Statement
2010-11
My work has evolved into a hybrid-practice that combines painting, drawing, collage, sculpture, and digital imaging into larger installations with particular and unique reference to color and light and to physical space. I participate in the expansion of painting’s boundaries while traversing them in three specific content areas. Transparent-Mystery: Transforming unlikely everyday materials into art with limited alteration so as to remain recognizable as they inexplicably begin to appear mysterious and opaque. Fragment-Whole: Creating large installations that first appear as a single whole, but which then appear to break down into relational object-clusters, which break down further still into distinguishable and separate parts, only to reverse again into the one larger visual whole. Time-Continuum: Making diverse cultural references that link the historical with contemporary; Altering older work and combining it with new; And, as in a recent solo in New York, visually and conceptually linking my current exhibition with one from my past, as well as linking it with the gallery’s previous and future exhibits.

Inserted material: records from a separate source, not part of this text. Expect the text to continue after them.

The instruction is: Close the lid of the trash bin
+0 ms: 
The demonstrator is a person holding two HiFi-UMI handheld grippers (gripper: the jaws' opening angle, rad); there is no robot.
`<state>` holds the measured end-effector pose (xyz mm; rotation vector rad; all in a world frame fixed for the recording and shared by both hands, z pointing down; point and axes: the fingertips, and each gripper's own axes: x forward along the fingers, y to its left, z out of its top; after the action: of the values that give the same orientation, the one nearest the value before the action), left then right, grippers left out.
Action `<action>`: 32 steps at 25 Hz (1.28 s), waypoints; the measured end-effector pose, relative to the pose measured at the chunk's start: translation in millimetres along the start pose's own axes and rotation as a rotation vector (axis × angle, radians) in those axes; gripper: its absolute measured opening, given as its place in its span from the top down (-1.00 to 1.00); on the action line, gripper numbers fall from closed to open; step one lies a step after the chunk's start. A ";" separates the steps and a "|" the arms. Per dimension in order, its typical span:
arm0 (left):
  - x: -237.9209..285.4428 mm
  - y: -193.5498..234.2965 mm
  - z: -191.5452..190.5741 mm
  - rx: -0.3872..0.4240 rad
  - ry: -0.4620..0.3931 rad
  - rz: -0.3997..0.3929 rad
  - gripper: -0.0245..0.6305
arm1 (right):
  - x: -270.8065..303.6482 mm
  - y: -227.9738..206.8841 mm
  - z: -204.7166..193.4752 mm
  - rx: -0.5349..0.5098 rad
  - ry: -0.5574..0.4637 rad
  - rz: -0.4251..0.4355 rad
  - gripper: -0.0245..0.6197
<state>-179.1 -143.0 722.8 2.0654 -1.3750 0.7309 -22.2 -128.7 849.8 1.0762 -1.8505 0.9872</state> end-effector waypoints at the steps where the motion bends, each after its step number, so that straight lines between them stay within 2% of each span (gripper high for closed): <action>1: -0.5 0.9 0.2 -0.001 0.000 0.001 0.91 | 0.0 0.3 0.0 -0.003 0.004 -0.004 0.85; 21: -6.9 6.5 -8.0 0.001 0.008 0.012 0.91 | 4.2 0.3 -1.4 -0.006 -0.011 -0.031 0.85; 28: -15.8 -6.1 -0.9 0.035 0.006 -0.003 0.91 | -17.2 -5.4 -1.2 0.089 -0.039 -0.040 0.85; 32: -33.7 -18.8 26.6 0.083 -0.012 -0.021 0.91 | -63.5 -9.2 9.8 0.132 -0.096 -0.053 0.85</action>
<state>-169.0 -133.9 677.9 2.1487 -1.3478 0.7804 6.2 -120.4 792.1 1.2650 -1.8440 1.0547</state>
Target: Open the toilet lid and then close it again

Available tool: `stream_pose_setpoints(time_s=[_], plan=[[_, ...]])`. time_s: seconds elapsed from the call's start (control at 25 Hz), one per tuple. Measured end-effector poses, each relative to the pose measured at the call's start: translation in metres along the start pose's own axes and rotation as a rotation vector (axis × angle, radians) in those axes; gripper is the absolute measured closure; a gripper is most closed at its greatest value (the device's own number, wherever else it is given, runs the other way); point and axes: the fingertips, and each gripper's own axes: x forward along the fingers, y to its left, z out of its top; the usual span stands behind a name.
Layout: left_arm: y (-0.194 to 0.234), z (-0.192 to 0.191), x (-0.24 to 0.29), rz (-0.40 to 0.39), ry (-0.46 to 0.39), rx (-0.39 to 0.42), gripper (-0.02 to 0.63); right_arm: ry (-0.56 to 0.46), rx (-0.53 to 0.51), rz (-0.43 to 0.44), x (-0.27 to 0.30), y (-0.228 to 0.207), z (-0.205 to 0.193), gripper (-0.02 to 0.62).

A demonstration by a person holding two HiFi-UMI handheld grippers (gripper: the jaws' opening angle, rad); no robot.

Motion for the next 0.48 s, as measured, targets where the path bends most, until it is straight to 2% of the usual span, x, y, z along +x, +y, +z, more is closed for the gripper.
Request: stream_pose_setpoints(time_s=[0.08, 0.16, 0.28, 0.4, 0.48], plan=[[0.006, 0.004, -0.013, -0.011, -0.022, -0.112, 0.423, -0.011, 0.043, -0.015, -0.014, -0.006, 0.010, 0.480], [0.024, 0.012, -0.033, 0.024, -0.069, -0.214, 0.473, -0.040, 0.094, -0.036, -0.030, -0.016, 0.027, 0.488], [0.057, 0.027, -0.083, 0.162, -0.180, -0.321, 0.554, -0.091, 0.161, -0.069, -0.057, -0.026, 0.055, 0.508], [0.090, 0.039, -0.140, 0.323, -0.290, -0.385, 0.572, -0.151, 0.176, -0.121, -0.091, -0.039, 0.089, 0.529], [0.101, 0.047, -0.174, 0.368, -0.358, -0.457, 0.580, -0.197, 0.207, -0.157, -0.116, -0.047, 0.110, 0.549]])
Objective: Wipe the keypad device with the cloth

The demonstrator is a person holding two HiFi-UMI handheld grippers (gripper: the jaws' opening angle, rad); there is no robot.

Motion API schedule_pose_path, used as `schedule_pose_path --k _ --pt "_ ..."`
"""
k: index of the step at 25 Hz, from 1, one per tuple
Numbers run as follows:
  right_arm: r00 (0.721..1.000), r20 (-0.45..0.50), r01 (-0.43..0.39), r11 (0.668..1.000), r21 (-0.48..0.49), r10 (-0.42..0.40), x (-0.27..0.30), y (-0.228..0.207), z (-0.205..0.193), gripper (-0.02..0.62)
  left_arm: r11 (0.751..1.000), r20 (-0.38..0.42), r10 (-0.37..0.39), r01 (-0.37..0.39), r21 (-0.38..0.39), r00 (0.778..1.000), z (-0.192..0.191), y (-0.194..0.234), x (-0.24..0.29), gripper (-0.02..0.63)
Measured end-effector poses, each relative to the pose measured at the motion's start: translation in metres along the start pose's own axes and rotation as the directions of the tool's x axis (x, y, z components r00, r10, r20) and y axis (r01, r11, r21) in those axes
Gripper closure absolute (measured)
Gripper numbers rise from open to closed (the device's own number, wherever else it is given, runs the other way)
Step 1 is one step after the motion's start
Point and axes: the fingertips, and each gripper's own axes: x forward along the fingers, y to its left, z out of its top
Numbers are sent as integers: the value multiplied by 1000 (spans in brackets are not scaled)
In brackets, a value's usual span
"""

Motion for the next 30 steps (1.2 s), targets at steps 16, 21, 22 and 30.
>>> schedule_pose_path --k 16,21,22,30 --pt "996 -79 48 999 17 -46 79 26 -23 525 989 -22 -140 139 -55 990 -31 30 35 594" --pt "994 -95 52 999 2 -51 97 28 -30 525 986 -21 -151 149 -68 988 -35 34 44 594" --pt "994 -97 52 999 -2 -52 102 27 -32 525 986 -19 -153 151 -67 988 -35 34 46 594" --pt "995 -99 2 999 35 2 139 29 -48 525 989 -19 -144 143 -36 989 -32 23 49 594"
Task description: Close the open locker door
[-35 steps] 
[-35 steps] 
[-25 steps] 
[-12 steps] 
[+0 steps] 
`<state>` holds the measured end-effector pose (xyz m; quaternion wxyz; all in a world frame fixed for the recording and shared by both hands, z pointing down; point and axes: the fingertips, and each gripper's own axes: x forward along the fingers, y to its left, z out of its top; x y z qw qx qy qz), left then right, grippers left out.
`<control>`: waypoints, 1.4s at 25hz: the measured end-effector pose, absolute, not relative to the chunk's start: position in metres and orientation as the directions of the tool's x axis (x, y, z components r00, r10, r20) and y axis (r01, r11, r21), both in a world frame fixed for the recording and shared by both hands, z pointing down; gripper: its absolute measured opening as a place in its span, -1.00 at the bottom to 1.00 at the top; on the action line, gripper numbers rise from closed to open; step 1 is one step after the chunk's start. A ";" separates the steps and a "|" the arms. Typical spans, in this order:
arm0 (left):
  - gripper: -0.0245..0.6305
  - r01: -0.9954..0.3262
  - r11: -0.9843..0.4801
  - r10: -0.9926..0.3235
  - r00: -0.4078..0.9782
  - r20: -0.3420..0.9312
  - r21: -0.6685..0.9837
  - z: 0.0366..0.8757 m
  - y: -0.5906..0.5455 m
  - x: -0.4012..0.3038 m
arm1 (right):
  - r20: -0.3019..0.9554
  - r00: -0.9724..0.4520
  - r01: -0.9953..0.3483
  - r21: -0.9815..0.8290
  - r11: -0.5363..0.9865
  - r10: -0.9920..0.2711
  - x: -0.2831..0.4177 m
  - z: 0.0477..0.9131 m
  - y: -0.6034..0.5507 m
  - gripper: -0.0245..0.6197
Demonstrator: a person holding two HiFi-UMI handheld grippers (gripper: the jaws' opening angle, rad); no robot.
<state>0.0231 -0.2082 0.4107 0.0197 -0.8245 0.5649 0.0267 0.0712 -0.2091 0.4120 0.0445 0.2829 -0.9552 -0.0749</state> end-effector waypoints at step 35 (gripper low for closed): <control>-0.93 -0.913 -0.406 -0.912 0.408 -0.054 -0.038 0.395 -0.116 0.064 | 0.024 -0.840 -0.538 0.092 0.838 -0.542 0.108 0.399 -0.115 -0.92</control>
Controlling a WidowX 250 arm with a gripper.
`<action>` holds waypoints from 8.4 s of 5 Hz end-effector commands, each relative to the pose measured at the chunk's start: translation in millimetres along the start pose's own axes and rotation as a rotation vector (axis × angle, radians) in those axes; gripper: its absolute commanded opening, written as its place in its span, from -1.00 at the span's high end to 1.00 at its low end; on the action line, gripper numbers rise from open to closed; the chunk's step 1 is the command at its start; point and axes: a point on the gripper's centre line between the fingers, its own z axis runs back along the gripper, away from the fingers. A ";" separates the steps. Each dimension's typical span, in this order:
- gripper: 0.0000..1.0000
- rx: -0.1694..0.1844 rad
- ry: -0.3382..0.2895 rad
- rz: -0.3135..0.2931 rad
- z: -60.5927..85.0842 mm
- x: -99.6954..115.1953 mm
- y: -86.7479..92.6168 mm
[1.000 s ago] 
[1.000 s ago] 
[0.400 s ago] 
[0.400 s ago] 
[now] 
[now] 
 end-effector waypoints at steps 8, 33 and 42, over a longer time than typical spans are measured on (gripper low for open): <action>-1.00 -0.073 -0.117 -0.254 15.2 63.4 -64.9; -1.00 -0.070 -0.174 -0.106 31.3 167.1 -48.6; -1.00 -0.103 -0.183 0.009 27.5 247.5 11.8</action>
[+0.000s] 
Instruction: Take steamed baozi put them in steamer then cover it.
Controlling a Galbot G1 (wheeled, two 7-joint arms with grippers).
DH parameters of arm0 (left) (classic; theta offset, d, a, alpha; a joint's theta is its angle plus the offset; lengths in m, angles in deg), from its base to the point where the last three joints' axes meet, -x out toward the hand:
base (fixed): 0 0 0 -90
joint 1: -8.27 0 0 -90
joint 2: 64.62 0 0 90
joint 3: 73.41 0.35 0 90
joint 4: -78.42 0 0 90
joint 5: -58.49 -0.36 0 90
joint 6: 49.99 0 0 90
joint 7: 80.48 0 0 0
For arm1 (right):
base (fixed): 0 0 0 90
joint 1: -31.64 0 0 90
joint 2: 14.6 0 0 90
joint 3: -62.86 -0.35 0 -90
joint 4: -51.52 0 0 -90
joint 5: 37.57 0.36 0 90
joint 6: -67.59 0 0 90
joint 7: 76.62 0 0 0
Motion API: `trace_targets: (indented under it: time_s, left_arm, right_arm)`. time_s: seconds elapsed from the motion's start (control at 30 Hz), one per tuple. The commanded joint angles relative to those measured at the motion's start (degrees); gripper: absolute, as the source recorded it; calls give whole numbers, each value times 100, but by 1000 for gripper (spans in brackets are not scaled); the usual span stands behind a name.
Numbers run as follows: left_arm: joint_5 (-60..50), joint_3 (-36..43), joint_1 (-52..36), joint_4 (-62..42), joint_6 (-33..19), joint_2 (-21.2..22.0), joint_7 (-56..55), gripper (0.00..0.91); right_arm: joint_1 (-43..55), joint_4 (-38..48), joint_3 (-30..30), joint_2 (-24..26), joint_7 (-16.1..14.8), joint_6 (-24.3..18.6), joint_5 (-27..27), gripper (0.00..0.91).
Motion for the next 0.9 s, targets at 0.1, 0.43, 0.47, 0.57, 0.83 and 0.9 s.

In recent work I return to the painterly gesture describing an illusionistic image on canvas. These new paintings however are meant to be quotations of familiar images, in this case, Japanese motifs and decoration.* The motif-paintings are treated simply as another everyday material or image-object that I combine with other recognizable objects to make art. They are inserted and arranged as one component of many, inside what I call a cluster. I see each cluster as an individual and complete work of art that relates to other clusters nearby, and so on, until the entire single installation is achieved. The intention is to equalize the value of the familiar Japanese image with the common, everyday objects used. These cluster-pieces, or pods of visual narrative, radiate out to other pod-narratives, mirroring our hyper-linked, web-based lives, and the loss of an historic linear narrative.
For at least a decade, I have manipulated the commonplace materials and various kinds of ephemera of foreign cultures while living in those cultures. My material and contextual manipulations then make multiple iconographic references, from the modernist grid to computer circuitry, from the Italian Baroque to Japanese art and Anime, etc. When my early drawing/collages, using paper labels and stickers, began to impersonate the look and geometry of computer circuit boards (2000-1), I was inspired to enlist real computer circuitry to ‘re-draw’ the label designs as digital files in graphics software. The result closed the circle: Paper labels mimicking circuitry that in turn mimics paper labels. I want to have it both ways: exploit the glamour and scope of technology while retaining the political agency of art made with my hands out of mundane materials. This position stands against, while it gains traction from, a pervasive culture of spectacular images controlled by a triumvirate of powerful industries in three distinct locations: Hollywood, Silicon Valley, and Madison Avenue.
In the part-digital paintings of 2001-4, digitally drawn files of labels were manipulated and arranged within the computer, then printed directly to canvas as structural blueprints for paintings. (Or printed to other media for prints, wraps, giant murals, or 3-D laminations) I then painted into these canvases with a precise hand to blur the line between the handmade mark and the mechanical one. Photographic imagery can be included. This work demands that I resist the painterly brush stroke in an attempt to re-imagine painting in the age of digital reproduction, painting which inhabits a realm between original and repro, rigid and loose, high and low.
* The Japanese influence is a result of a Fulbright Specialist Grant where I spent the summer of 2008 as a Visiting Artist at Kyoto University of Art & Design. It is Part 2 of a long-term project entitled, “Ephemera & Culture: Italy, Turkey, and Japan—a Trilogy,” three bodies of artwork initiated in, and made from the ephemera of, three distinct cultures outside the U.S. Part 1, “Italy,” began at the American Academy in Rome where I was a Visiting Artist in 2003-4.